Scalar functions are the butt of everybody’s jokes: their costs are wrong, their STATS IO results are wrong, they stop parallelism when they’re in check constraints, their stats are wrong in 2017 CU3, they stop parallelism in index rebuilds and CHECKDB, I could go on and on.
Recently, we ran across yet another scenario where scalar UDFs were killing performance.
Someone happened to add a scalar UDF to an indexed view, and any query that touched that view couldn’t go parallel – even if it didn’t need query the function-based field!
Check it out, using my friend the Stack Overflow database.

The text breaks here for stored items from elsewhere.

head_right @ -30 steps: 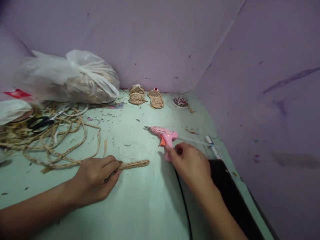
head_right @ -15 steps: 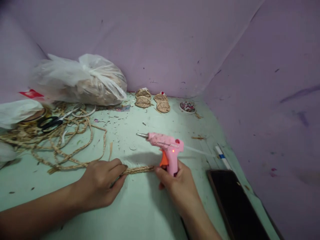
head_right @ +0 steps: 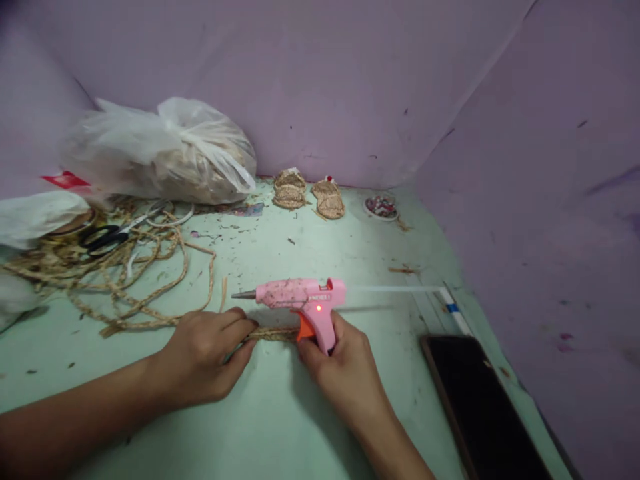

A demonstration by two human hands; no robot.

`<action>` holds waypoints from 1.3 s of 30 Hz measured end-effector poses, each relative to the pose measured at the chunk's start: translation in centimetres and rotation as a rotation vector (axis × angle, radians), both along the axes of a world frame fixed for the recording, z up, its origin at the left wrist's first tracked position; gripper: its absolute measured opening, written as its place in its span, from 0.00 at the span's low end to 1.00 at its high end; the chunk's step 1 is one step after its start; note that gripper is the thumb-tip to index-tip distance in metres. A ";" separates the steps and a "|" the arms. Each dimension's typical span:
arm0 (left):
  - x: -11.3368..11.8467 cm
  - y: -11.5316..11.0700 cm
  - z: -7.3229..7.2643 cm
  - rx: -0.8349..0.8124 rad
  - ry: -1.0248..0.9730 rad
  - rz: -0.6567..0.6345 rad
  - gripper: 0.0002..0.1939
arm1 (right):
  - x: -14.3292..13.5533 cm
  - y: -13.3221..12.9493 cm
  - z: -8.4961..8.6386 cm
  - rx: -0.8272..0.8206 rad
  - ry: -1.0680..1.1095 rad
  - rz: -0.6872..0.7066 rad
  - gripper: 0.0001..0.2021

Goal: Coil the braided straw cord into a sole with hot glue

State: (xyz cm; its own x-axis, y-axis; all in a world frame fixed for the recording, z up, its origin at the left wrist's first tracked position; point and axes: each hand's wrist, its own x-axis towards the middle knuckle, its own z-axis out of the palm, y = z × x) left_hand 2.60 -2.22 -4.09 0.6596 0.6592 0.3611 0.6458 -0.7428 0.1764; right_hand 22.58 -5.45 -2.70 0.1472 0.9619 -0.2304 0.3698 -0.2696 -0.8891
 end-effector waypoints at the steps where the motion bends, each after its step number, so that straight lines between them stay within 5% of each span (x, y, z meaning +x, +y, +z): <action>1: 0.0 0.0 0.0 0.002 0.006 0.002 0.10 | 0.0 0.0 0.0 -0.003 -0.005 0.009 0.04; 10: 0.3 0.2 0.1 -0.040 0.028 0.011 0.12 | 0.1 0.0 -0.1 0.002 -0.012 0.046 0.05; 22: -0.1 1.3 0.8 -0.414 -0.168 0.028 0.12 | 0.2 -0.1 0.1 0.001 0.017 0.009 0.05; 33: 0.5 1.5 1.3 -0.474 -0.091 0.182 0.11 | 0.1 0.1 0.8 0.036 0.029 -0.064 0.08; 39: 0.6 1.2 1.0 -0.443 -0.090 0.229 0.11 | 2.2 -2.4 0.6 0.140 0.015 -0.044 0.10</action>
State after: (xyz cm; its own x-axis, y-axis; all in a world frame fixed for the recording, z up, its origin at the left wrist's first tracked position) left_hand 3.22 -0.98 -3.06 0.4591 0.8862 0.0630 0.7514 -0.4251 0.5046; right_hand 24.81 -7.83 -2.12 0.1874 0.9775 -0.0969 0.3467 -0.1582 -0.9245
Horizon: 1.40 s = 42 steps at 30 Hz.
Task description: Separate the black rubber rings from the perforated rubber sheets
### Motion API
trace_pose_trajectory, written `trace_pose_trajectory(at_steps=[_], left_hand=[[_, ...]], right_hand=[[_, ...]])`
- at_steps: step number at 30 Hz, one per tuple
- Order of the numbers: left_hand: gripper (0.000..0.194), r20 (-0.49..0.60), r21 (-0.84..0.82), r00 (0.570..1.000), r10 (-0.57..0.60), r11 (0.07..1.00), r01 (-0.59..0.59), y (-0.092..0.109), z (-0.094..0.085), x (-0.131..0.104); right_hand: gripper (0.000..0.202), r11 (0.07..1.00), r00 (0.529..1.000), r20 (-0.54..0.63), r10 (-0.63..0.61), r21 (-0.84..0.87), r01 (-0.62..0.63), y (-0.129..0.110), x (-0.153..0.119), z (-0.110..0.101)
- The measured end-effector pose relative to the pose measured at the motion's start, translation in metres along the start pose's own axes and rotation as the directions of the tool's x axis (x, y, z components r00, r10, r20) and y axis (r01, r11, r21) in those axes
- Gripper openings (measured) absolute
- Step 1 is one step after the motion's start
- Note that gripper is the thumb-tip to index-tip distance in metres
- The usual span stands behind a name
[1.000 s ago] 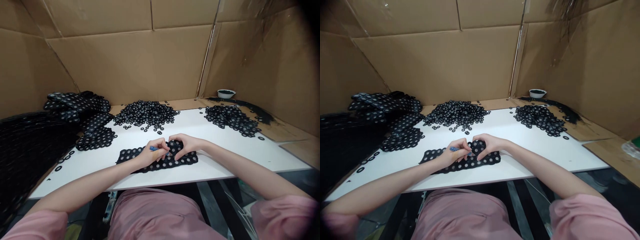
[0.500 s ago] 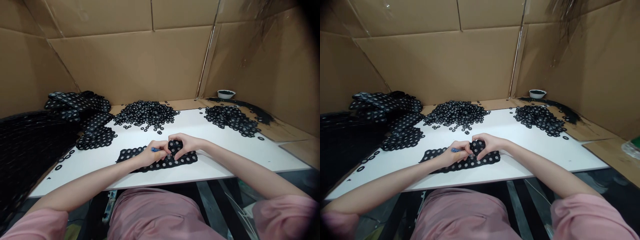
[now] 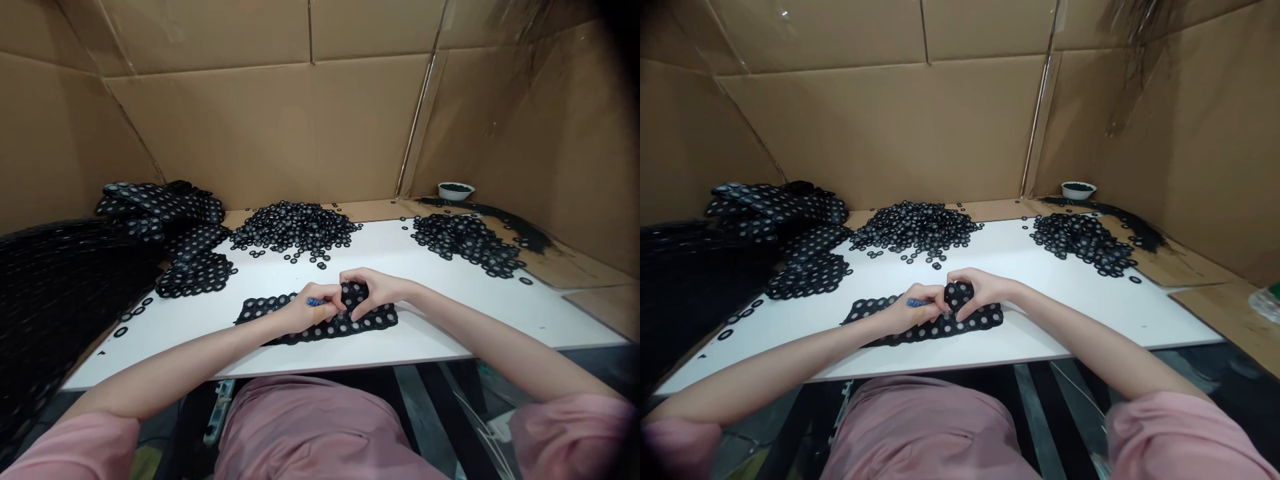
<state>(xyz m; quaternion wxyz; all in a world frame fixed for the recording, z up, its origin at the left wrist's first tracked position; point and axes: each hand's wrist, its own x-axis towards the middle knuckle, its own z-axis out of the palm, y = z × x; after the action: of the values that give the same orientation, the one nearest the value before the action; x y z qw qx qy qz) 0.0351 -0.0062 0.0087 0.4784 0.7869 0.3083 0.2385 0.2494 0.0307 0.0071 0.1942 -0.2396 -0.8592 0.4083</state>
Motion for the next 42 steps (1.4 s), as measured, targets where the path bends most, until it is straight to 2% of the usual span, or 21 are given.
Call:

First, let’s create a function that just returns the number 1. That’s it. No data access, no worries about how much work the function’s doing – it just returns 1, that’s it:
1 2 3 4 5 6 7 8 9 |
CREATE OR ALTER FUNCTION dbo.fn_Returns1 ( @Id INT ) RETURNS BIGINT WITH RETURNS NULL ON NULL INPUT, SCHEMABINDING AS BEGIN RETURN 1; END; GO |
Then let’s create an indexed view that includes that function:
1 2 3 4 5 6 |
CREATE VIEW dbo.vwVotes WITH SCHEMABINDING AS SELECT Id, dbo.fn_Returns1(1) AS One FROM dbo.Users; GO CREATE UNIQUE CLUSTERED INDEX IX_Id ON dbo.vwVotes(Id); GO |
Then run a query on that view:
1 |
SELECT COUNT(*) FROM dbo.vwVotes; |
We scan the index, and the cost is above my Cost Threshold for Parallelism, but it still goes single-threaded:
Why? Well, right-click on the plan, click View XML, and check out the highlighted area (emphasis mine):
Doh. Scalar functions strike again.
But check out WITH (NOEXPAND)
Add that query hint, and look what happens: the query goes parallel!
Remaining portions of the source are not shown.